Chinese YouTuber 小宁子, known online as XNZ, set out to solve a problem most console makers would rather ignore. Platform exclusives force players to juggle multiple devices, cables, and power bricks just to access the games they want. Her response was extreme but precise. She built a single machine that runs a PlayStation 5, Xbox Series X, and the upcoming Nintendo Switch 2 inside one functional chassis.
The result is the “Ningtendo PXBOX 5,” a three-in-one console that looks less like a hobbyist experiment and more like something that could sit on a retail shelf. At the core of the project was a constraint. Three high-performance consoles generate enormous heat, draw significant power, and were never designed to coexist. Instead of forcing them into a standard PC case, XNZ took inspiration from Apple’s cylindrical “trashcan” Mac Pro. Its triangular internal structure provided a clean way to mount three systems around a shared cooling solution.
According to XNZ, each console was stripped down to its essential components.
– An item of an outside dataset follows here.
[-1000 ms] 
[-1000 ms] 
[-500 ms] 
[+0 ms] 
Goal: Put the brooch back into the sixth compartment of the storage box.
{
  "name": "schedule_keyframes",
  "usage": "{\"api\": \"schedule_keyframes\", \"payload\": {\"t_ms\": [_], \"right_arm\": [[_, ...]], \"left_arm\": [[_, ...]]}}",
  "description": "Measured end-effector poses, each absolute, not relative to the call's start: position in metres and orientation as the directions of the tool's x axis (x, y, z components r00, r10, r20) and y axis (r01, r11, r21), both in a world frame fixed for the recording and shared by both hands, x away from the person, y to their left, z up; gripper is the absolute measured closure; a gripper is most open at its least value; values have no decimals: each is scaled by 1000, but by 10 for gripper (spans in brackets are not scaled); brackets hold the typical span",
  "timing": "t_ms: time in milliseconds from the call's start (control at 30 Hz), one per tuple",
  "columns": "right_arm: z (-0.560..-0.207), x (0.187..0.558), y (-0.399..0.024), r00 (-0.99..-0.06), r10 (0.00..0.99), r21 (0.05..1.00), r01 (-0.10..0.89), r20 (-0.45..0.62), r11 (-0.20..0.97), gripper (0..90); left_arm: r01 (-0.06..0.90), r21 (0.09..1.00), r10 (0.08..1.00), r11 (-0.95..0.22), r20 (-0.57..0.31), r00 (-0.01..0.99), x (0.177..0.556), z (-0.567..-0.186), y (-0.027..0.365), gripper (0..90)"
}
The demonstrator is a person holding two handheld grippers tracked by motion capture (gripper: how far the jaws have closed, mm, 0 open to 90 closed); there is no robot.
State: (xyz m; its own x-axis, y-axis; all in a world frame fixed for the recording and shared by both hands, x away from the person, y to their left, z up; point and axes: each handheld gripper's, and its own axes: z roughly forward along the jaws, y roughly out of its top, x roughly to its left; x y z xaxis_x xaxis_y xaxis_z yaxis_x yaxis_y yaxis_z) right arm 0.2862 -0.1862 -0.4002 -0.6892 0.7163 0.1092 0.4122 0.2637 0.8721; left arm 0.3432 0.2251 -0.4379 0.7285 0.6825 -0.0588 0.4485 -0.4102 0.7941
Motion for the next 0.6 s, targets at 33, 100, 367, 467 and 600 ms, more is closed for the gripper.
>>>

Disc drives, stock coolers, and original power supplies were removed, while the motherboards remained intact. Each PCB was mounted to one side of a triangular internal frame, with a single bottom-mounted fan pushing air upward across all three systems, echoing the vertical airflow approach used in the Xbox Series X.
Cooling quickly became the project’s biggest challenge. Early attempts involved 3D-printing a custom triangular heatsink, but scaling that design using CNC milling proved too expensive. That dead end led XNZ in an unexpected direction.
She turned to lost-wax casting, an ancient metalworking technique also known as lost-clay casting. Instead of machining a heatsink from a solid block, XNZ created a disposable plastic mold, coated it with a heat-resistant material, and melted the plastic away to leave a cavity for molten metal. Once cooled, the cast metal formed a single cooler block capable of supporting all three motherboards. Copper plates were added to distribute heat evenly, with the PS5 and Xbox Series X boards mounted directly onto the cooler.

The Switch 2 presented a different problem. As a hybrid handheld, its motherboard could not be mounted the same way. XNZ designed a separate 3D-printed enclosure with a spring-loaded docking mechanism to allow the system to function correctly within the larger build.
Powering three consoles with one supply required equally careful planning. A single 250W GaN power supply was used, based on calculations showing that the PS5 and Xbox Series X would peak at around 225W under full load. This meant the system could only run one console at a time, but it avoided unnecessary bulk and heat. A custom Arduino board handles console selection, allowing users to switch between systems with a single button press. The transition takes roughly three seconds.
The final build features decorative wooden accents, a colour-coded LED strip, and a clearly labeled “Ningtendo PXBOX 5” badge. Both the PS5 and Xbox operate without disc drives, making the system digital-only by necessity rather than choice.
There are limits, though. Only one console can run at a time, and the setup ignores manufacturer warranties entirely. But that’s also the point. The Ningtendo PXBOX 5 isn’t just a technical flex. It’s a quiet critique of how fragmented modern console gaming has become, and how far an individual creator is willing to go to reclaim convenience that the industry no longer prioritizes.
In an era where ecosystems are increasingly locked down, XNZ’s build shows that innovation doesn’t always come from adding more features. Sometimes it comes from refusing to accept the separation in the first place.